Sperm is made from germline cells in a process known as spermatogenesis. In both young and old fruit flies, mutations are commonly found in the testes, but older flies carry far more mutations. In younger flies, the mutations seem to be repaired during spermatogenesis by normal DNA repair mechanisms. In older flies, however, those repair mechanisms are not working, and the mutations don't get fixed.
The study aimed to determine whether mutation repair was less efficient in old germline cells, or if older germline cells start out with more mutations, said the first study author, Ewan Witt, PhD. "Our results indicate that it's actually both. At every stage of spermatogenesis, there are more mutations per RNA molecule in older flies than in younger flies."
Testes have the highest rate of gene expression of any organ, so DNA repair processes are working overtime in those cells. There is also a counterintuitive process occurring in which genes that are expressed more tend to have fewer mutations, while genes that are expressed at low levels have more mutations. This may be happening because the testes are working out which mutations are problematic so they can be eliminated. In older sperm, however, this process breaks down.
The researchers performed single-cell sequencing on the testes of about 150 young fruit flies (2 days old), and around 150 old flies (25 days old), to reveal whether mutations were inherited from parents - somatic mutations, or if they arose in the germline of an individual fly - de novo mutations. This showed that each mutation was indeed do novo, and was not present in the inherited cells; other somatic cells did not carry the mutation.

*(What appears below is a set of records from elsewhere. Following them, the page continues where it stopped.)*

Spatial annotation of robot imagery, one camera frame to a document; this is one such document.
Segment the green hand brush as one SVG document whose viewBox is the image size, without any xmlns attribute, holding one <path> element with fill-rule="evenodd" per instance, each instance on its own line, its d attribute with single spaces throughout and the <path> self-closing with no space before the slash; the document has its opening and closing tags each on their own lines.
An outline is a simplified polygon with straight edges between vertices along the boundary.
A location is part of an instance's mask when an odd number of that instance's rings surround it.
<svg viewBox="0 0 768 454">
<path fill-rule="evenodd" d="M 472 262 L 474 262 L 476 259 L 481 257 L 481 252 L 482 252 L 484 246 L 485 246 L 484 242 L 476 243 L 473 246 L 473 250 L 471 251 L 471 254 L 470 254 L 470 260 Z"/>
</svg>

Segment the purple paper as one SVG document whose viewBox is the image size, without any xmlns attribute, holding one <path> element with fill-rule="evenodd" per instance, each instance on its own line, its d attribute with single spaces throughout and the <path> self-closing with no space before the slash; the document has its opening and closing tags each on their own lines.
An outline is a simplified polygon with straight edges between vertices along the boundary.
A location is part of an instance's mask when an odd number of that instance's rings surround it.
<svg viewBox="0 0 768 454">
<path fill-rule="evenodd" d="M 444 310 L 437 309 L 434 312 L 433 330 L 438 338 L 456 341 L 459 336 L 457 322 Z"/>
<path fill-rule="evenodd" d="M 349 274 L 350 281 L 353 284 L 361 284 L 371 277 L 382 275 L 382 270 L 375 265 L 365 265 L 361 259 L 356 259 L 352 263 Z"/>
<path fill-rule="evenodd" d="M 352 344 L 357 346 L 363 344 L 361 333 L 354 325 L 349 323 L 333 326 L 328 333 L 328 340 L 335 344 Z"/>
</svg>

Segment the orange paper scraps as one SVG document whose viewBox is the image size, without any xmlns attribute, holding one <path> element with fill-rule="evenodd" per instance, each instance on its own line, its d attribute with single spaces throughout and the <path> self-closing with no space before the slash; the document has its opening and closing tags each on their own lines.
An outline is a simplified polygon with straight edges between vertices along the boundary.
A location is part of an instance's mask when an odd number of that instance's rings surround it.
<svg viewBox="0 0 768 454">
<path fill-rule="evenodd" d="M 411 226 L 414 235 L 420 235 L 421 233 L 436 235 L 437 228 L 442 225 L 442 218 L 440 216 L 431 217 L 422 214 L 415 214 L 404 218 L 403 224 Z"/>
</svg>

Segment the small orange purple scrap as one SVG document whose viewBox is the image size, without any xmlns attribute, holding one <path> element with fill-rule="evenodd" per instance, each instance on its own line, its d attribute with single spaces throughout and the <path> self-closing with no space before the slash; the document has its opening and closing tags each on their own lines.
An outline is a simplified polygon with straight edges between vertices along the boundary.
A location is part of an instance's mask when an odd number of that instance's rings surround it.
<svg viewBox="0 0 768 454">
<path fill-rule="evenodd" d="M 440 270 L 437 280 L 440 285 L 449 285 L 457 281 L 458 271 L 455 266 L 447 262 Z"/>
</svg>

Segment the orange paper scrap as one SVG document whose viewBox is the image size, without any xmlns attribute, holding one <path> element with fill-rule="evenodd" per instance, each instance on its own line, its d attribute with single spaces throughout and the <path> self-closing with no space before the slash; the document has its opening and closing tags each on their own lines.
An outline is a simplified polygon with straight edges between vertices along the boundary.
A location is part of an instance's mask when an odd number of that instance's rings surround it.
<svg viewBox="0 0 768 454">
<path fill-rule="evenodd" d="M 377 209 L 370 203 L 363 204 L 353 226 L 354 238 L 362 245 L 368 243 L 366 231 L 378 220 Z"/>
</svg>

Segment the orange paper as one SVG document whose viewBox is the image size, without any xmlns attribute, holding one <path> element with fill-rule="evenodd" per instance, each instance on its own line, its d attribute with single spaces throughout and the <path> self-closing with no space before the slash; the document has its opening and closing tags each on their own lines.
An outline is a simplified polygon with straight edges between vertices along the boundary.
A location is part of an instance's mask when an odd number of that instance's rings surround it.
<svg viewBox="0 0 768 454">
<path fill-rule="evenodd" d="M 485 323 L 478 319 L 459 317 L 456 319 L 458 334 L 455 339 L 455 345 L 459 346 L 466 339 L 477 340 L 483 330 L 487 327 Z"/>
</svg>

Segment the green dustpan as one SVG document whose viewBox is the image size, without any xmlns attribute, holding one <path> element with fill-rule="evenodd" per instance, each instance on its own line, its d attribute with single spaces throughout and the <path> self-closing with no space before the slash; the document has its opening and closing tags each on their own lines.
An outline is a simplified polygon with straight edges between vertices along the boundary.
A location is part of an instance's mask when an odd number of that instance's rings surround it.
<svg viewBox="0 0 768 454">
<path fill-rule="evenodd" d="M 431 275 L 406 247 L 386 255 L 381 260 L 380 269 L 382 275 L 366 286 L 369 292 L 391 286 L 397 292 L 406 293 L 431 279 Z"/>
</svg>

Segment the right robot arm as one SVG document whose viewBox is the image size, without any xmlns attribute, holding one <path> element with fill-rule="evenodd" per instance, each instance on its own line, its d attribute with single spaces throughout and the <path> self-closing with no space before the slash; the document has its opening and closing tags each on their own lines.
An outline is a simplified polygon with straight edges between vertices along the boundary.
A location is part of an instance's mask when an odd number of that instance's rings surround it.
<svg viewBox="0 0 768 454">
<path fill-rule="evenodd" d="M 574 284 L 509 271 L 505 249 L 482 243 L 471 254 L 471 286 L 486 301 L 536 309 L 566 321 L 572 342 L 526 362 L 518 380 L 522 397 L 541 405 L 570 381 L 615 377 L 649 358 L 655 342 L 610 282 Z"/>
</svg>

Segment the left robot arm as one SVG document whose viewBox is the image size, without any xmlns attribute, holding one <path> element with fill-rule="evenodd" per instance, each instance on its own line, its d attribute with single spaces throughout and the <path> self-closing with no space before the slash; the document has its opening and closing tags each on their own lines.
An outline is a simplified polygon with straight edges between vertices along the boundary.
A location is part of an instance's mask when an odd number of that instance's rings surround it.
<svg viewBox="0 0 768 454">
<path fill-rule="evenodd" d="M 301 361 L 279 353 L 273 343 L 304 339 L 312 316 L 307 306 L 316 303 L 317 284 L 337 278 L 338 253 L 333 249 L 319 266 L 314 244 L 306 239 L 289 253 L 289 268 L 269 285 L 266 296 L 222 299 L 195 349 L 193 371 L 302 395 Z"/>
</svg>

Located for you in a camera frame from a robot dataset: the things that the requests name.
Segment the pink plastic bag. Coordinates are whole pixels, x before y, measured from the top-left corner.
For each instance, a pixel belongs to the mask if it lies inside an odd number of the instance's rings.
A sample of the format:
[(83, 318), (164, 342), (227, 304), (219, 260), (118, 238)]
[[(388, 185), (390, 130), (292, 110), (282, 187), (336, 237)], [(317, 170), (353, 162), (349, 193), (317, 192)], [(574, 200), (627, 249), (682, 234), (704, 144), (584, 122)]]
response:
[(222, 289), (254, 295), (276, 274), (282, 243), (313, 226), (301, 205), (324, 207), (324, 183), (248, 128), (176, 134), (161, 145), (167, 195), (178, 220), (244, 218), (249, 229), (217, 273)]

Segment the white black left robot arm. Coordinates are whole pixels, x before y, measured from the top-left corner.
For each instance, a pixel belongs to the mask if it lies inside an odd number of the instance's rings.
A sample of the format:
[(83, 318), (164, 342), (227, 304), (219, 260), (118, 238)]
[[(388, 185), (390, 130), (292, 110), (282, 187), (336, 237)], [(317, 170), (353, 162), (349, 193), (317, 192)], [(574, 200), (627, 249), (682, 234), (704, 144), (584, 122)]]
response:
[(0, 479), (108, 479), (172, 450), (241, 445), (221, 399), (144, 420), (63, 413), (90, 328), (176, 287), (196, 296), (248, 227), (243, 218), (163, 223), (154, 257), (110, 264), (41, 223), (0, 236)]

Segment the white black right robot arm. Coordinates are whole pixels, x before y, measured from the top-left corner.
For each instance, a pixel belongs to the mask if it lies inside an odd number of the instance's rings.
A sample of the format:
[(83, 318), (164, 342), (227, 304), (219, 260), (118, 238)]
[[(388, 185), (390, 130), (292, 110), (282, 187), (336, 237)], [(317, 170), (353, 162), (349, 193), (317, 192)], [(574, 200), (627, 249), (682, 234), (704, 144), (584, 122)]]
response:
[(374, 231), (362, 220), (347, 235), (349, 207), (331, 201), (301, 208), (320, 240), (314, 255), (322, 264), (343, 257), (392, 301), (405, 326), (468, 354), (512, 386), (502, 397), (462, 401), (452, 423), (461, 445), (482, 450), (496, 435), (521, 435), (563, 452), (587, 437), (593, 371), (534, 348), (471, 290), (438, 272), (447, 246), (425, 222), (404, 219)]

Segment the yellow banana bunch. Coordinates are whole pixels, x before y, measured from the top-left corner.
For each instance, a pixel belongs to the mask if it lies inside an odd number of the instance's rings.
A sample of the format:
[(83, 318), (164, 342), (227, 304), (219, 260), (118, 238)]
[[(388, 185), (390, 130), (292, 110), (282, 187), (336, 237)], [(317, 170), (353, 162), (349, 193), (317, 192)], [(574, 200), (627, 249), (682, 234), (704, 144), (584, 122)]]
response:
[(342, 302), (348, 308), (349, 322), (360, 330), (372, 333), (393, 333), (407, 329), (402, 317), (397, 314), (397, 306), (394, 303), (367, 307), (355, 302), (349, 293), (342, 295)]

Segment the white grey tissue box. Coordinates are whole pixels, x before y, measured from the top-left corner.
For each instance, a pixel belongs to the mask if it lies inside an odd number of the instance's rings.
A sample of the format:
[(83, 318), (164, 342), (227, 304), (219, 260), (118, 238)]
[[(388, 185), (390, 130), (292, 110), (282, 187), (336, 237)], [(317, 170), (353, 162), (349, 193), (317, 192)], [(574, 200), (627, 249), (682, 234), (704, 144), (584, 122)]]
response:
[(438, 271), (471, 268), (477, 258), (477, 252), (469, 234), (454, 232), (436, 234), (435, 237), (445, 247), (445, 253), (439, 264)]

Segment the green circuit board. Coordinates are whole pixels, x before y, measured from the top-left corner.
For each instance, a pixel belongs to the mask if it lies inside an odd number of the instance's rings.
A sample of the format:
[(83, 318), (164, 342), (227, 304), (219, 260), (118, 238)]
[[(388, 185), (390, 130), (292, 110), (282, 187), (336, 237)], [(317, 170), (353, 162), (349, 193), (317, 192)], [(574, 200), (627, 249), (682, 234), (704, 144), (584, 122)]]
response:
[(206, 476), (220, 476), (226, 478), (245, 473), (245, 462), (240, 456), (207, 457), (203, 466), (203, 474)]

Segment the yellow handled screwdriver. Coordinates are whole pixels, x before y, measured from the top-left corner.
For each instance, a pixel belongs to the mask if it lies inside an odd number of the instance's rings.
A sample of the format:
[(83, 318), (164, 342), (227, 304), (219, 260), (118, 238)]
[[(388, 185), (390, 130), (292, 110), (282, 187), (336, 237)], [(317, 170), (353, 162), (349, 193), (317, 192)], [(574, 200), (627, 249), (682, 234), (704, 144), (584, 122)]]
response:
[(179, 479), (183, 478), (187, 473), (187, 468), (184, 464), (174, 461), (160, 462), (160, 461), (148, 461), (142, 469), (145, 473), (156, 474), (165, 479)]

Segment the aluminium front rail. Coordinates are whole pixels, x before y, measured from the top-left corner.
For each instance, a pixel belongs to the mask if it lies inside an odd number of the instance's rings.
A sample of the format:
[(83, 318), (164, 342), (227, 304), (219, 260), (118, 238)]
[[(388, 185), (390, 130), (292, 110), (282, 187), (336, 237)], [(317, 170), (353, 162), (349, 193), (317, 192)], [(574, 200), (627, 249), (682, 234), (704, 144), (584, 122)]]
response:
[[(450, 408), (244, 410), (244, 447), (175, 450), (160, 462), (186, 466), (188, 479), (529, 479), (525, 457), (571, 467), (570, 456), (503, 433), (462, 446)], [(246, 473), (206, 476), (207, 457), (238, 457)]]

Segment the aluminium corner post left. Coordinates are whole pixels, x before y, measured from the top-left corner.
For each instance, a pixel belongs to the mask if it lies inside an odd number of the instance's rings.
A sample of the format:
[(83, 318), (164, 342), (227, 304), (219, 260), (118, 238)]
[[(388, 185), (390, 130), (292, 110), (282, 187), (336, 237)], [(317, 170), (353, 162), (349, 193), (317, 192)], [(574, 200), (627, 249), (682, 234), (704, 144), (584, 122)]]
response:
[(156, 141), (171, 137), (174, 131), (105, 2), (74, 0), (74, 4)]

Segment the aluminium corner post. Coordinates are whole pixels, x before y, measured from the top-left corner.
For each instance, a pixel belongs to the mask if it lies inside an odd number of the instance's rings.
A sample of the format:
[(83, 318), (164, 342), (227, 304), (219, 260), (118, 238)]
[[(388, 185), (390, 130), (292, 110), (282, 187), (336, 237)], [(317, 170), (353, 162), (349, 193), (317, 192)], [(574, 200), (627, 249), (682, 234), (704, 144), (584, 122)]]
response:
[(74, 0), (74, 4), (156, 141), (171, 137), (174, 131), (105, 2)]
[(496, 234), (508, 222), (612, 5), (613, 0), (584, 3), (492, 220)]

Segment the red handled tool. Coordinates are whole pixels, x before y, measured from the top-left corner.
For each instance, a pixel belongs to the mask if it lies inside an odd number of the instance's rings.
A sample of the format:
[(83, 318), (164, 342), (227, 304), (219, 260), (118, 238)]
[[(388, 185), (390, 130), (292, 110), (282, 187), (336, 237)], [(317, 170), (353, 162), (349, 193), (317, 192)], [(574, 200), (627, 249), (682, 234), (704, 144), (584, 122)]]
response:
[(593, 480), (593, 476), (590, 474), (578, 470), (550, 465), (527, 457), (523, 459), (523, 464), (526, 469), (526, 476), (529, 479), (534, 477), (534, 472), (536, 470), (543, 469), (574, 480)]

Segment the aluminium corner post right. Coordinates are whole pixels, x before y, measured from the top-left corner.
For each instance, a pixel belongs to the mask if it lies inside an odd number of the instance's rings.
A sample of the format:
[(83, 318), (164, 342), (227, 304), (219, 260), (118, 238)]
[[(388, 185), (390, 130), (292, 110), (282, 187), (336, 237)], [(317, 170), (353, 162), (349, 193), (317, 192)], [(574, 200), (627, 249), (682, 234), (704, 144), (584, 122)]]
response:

By assessing mutations in RNA with single-cell sequencing and then comparing those sequences to the genome, the researchers could identify the cell types the mutations appeared in. Mutational load in cell types can be followed throughout the course of spermatogenesis, said Witt.
The researchers want to know more about DNA repair mechanisms in flies of different ages, and the pathways that are converging on that repair. Witt wonders what genes are causing the changes in mutation repair in young and old flies.
The work also remains to be confirmed in humans, though fruit flies have been a reliable model for basic biological research for decades.